EXERCISE AIM. Output the listing below verbatim, but drop the images.

PROVIDED MATERIAL.

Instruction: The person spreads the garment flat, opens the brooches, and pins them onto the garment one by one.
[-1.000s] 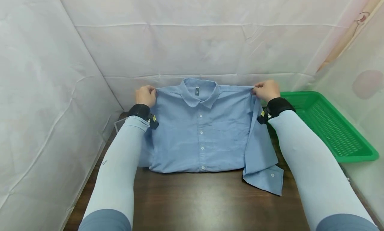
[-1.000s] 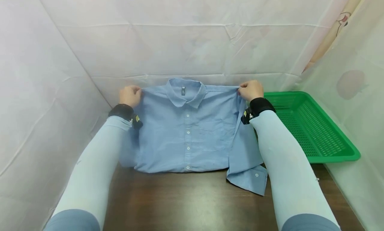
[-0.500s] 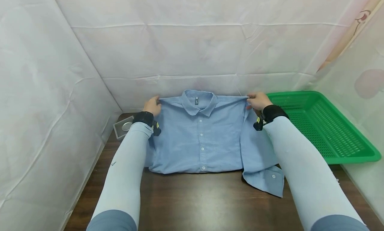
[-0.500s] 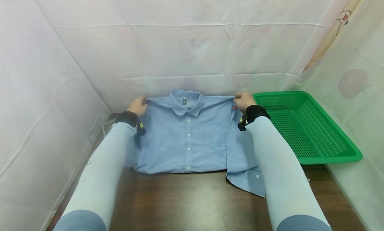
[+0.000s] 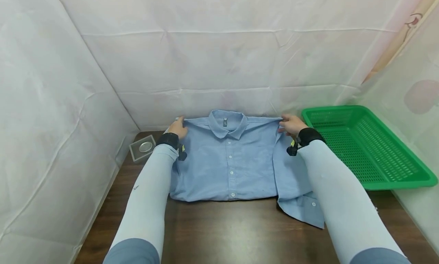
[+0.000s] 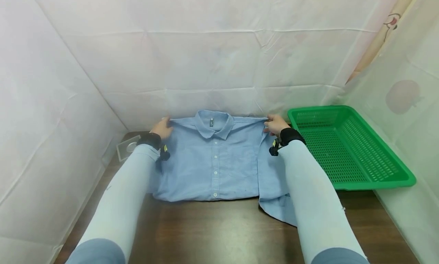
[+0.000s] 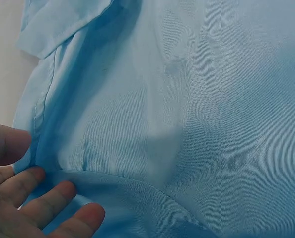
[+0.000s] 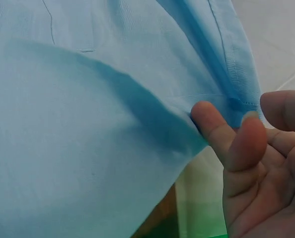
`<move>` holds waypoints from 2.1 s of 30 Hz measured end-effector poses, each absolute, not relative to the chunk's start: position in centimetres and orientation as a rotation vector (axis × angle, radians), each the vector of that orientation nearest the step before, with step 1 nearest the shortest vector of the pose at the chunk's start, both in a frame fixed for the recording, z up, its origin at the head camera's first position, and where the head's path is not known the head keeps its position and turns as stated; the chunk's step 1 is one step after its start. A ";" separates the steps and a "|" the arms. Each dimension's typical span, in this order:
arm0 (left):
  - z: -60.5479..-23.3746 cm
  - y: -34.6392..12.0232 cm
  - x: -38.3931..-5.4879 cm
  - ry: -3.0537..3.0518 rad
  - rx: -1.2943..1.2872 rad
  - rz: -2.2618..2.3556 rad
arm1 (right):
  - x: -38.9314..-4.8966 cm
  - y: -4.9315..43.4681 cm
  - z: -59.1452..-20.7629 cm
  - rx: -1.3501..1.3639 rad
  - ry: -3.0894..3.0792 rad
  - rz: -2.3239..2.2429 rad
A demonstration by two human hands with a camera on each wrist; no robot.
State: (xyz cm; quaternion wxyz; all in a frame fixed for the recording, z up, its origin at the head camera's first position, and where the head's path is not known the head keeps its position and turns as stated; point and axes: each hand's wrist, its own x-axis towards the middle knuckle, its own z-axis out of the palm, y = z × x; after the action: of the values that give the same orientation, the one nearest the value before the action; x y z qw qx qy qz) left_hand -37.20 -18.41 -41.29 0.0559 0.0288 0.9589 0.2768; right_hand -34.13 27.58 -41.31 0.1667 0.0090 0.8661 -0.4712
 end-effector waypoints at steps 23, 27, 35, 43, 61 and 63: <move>-43.7 -17.5 -37.4 2.639 0.195 0.748 | -33.5 25.6 -43.6 -0.089 2.311 -1.458; -42.3 -15.6 -36.0 2.666 0.321 0.525 | -33.4 24.2 -43.4 -0.181 2.508 -1.165; -45.8 -13.5 -36.4 2.670 0.420 0.313 | -33.9 22.0 -46.1 -0.305 2.645 -0.705; -50.1 -14.6 -36.0 2.599 0.218 0.287 | -32.4 22.9 -47.8 -0.242 2.656 -0.499; -46.3 -14.0 -31.8 2.702 0.496 0.326 | -31.7 25.7 -47.8 -0.478 2.758 -0.583; -45.2 -14.0 -30.9 2.740 0.571 0.364 | -30.6 25.1 -46.3 -0.535 2.779 -0.638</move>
State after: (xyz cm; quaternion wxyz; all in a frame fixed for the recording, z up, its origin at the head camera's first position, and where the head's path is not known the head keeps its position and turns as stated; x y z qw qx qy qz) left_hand -30.95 -14.00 -45.19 0.1591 0.1997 0.9585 0.1272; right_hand -30.60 25.11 -46.26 0.1200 -0.1831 0.9510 -0.2184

ANSWER BOX.
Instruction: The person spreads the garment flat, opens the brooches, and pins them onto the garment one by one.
[-1.000s] 
[-1.000s] 
[-0.500s] 
[-0.500s] 
[+0.000s] 
[+0.000s] 
[+0.000s] 
[+0.000s] 
`<move>` holds waypoints from 2.1 s of 30 Hz measured end-effector poses, each absolute, not relative to the chunk's start: position in centimetres and orientation as a rotation vector (axis × angle, radians), each the vector of that orientation nearest the step before, with step 1 nearest the shortest vector of the pose at the chunk's start, both in a frame fixed for the recording, z up, its origin at the head camera's first position, and where the head's path is not known the head keeps its position and turns as stated; the chunk's step 1 is one step after its start. A ";" separates the steps and a "|" the arms. Each dimension's typical span, in this order:
arm0 (left):
  - z: -60.5479..-23.3746 cm
  - y: -34.6392..12.0232 cm
  - x: -38.3931..-5.4879 cm
  - ry: -3.0537..3.0518 rad
  - rx: -1.2943..1.2872 rad
  - rz: -2.2618..2.3556 rad
arm1 (right):
  - x: -38.9314..-4.8966 cm
  - y: -4.9315..43.4681 cm
  - z: -59.1452..-20.7629 cm
  - rx: -1.3501..1.3639 rad
  - ry: -3.0894..3.0792 rad
  - rz: -2.3239..2.2429 rad
A demonstration by two human hands with a camera on each wrist; no robot.
State: (xyz cm; quaternion wxyz; all in a frame fixed for the recording, z up, its origin at the head camera's first position, and where the head's path is not known the head keeps its position and turns as stated; point and axes: each hand's wrist, its own x-axis towards the middle knuckle, its own z-axis out of the palm, y = z × x; after the action: of the values that give the same orientation, the one nearest the value before the action; x y z qw qx qy qz) left_hand -37.20 -18.41 -41.29 0.0559 0.0288 0.9589 0.2768; right_hand -34.13 27.58 -41.31 0.1667 0.0090 0.8661 -0.4712
 end-effector waypoints at steps 23, 27, 35, 43, 61 and 63: <move>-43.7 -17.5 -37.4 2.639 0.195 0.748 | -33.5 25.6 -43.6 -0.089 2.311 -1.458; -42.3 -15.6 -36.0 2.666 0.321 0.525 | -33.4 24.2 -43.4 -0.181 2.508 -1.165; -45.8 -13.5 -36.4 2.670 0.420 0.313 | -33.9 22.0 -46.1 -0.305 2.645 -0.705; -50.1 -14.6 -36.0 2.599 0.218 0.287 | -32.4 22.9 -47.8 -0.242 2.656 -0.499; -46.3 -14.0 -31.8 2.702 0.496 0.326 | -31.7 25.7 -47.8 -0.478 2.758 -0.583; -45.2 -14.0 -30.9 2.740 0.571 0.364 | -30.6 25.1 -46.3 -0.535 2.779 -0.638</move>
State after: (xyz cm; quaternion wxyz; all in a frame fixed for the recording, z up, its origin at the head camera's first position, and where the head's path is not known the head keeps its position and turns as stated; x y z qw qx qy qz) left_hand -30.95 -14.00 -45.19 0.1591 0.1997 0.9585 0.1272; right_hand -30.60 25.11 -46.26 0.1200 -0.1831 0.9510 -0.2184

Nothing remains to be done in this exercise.